→ Exercise instructions: Take the data below and copy exactly the lines starting at the one with "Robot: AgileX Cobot" and finishing at the one with "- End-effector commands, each", both included.
---*---
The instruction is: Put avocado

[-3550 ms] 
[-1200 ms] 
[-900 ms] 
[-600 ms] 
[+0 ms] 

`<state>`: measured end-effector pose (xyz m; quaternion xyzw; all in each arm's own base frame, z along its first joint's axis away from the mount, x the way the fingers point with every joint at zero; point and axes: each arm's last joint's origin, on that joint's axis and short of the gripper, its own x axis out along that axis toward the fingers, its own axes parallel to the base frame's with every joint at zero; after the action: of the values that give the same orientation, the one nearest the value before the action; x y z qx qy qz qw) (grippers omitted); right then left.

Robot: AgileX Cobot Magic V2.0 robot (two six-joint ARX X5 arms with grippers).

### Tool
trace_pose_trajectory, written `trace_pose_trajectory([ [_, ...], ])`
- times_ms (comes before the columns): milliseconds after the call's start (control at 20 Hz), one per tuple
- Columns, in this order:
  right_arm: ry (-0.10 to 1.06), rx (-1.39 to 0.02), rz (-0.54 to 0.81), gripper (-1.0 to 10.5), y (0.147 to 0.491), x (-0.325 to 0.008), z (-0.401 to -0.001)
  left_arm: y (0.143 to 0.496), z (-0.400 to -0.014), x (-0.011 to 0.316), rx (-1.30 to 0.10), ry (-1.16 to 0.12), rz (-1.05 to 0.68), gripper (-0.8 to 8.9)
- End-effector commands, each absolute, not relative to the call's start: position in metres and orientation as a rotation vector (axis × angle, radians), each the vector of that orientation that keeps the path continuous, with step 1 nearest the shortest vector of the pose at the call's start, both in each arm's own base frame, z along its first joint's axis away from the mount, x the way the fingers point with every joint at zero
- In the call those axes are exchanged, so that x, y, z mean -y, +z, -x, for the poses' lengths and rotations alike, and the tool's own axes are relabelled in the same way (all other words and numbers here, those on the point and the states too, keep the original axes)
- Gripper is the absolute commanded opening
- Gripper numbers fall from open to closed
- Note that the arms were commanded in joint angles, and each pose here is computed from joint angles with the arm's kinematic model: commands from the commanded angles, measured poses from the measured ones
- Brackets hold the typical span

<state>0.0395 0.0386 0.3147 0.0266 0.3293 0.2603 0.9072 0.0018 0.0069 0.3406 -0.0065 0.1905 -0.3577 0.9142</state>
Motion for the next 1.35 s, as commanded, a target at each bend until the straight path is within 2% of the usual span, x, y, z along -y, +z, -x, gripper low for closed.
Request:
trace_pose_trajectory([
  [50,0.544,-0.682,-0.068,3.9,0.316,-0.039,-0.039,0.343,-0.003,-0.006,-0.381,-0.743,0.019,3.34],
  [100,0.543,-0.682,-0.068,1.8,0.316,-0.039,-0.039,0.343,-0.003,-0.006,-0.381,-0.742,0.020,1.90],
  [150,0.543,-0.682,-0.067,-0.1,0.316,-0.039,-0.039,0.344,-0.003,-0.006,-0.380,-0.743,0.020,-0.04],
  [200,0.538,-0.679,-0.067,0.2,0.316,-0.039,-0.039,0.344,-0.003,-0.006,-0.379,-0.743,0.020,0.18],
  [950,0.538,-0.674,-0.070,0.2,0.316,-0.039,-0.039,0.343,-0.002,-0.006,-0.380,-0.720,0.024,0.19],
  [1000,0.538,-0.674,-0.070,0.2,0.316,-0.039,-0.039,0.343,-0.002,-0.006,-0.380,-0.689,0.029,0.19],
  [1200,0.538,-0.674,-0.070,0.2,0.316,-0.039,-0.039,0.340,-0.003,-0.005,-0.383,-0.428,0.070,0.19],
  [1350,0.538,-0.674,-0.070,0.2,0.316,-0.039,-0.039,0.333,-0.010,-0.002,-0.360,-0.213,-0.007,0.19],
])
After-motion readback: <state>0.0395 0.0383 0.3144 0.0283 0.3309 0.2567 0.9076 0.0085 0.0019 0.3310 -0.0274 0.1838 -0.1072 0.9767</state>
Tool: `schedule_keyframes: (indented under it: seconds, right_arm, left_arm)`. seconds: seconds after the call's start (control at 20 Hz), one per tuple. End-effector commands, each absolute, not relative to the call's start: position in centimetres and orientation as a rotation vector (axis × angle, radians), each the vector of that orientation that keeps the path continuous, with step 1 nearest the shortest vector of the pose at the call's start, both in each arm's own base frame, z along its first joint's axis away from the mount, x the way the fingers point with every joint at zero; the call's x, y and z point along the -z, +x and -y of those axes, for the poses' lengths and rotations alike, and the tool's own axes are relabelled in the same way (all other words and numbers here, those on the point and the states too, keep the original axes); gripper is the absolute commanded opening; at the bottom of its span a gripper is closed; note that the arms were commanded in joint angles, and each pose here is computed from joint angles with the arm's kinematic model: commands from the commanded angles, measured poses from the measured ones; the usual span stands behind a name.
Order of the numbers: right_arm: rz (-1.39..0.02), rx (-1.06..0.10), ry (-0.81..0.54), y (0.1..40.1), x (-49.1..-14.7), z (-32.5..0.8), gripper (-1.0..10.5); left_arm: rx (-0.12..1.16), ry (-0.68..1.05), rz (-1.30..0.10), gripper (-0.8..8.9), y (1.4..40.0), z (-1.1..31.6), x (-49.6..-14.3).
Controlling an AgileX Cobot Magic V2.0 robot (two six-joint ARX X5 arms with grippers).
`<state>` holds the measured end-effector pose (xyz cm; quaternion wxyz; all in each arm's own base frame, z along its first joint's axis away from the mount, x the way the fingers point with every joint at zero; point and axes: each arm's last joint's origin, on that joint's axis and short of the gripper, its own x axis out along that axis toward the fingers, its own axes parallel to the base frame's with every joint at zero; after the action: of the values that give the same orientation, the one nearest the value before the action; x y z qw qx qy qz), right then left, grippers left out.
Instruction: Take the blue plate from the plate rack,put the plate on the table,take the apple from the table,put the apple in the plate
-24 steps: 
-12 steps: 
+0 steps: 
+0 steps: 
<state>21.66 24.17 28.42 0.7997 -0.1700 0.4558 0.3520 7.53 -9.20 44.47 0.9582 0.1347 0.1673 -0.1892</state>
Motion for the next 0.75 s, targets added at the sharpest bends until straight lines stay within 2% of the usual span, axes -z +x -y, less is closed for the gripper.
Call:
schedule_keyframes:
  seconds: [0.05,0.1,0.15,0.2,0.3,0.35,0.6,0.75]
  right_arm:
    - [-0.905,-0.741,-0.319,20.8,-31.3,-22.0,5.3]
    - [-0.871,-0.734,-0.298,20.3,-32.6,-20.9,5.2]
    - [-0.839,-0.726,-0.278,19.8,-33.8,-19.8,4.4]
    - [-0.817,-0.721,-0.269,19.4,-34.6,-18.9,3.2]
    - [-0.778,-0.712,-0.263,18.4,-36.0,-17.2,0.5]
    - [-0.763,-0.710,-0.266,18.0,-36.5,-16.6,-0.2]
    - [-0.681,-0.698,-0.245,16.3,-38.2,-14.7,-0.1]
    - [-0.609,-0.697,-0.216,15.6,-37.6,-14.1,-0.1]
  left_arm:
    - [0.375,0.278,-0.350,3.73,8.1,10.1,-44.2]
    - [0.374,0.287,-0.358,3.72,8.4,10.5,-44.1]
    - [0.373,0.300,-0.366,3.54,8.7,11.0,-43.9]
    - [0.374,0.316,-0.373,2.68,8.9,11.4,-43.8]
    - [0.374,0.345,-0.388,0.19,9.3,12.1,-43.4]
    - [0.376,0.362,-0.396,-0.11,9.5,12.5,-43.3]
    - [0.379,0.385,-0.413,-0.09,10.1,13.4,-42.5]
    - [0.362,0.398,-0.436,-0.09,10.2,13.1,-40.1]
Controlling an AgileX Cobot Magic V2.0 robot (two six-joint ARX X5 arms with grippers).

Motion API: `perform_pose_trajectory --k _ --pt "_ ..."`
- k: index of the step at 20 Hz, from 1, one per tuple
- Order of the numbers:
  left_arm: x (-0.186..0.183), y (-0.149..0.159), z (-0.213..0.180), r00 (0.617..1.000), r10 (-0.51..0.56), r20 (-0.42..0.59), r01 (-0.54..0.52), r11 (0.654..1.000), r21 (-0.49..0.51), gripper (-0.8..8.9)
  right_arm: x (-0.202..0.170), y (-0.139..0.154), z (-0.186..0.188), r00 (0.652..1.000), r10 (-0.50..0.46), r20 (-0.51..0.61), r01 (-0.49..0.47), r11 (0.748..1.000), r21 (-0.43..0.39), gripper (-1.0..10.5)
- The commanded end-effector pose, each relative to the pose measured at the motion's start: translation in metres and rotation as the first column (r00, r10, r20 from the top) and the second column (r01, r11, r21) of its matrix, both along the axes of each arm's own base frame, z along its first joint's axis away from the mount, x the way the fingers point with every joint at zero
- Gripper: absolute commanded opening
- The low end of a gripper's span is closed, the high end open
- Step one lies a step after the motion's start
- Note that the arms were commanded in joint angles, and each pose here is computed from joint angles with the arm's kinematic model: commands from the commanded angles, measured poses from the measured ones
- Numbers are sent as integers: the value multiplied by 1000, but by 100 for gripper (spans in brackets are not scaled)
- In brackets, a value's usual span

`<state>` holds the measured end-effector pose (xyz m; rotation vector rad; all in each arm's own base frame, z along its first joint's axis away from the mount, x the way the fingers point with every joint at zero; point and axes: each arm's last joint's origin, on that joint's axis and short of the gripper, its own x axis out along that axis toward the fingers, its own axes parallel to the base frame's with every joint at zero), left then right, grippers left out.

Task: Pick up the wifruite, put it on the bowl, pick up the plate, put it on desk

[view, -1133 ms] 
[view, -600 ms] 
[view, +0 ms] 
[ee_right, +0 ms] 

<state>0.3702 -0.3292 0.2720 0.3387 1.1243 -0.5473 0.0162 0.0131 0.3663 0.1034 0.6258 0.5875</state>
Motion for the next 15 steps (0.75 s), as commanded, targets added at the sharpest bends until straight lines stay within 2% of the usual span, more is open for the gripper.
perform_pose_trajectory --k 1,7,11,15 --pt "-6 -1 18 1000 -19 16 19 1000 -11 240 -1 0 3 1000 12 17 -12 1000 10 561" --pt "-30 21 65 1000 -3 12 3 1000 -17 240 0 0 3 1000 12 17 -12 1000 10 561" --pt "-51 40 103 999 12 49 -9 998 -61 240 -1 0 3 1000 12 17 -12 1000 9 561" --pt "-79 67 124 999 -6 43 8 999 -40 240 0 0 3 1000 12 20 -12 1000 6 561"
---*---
→ Task answer:
Robot: AgileX Cobot Magic V2.0 robot (two six-joint ARX X5 arms with grippers).

### Tool
trace_pose_trajectory, written `trace_pose_trajectory([ [_, ...], ])`
- times_ms (comes before the columns): milliseconds after the call's start (control at 20 Hz), one per tuple
- Columns, in this order:
  right_arm: ry (-0.10 to 1.06), rx (-1.39 to 0.02), rz (-0.54 to 0.81), gripper (-1.0 to 10.5), y (0.147 to 0.491), x (-0.325 to 0.008), z (-0.401 to -0.001)
  left_arm: y (0.143 to 0.496), z (-0.400 to -0.014), x (-0.011 to 0.316), rx (-1.30 to 0.10), ry (-1.16 to 0.12), rz (-1.05 to 0.68), gripper (-0.8 to 8.9)
- End-effector commands, each absolute, not relative to the call's start: position in metres and orientation as a rotation vector (axis × angle, radians), each the vector of that orientation that keeps the path continuous, with step 1 nearest the shortest vector of the pose at the call's start, both in each arm's own base frame, z along its first joint's axis away from the mount, x the way the fingers point with every joint at zero

This exercise requires no further work.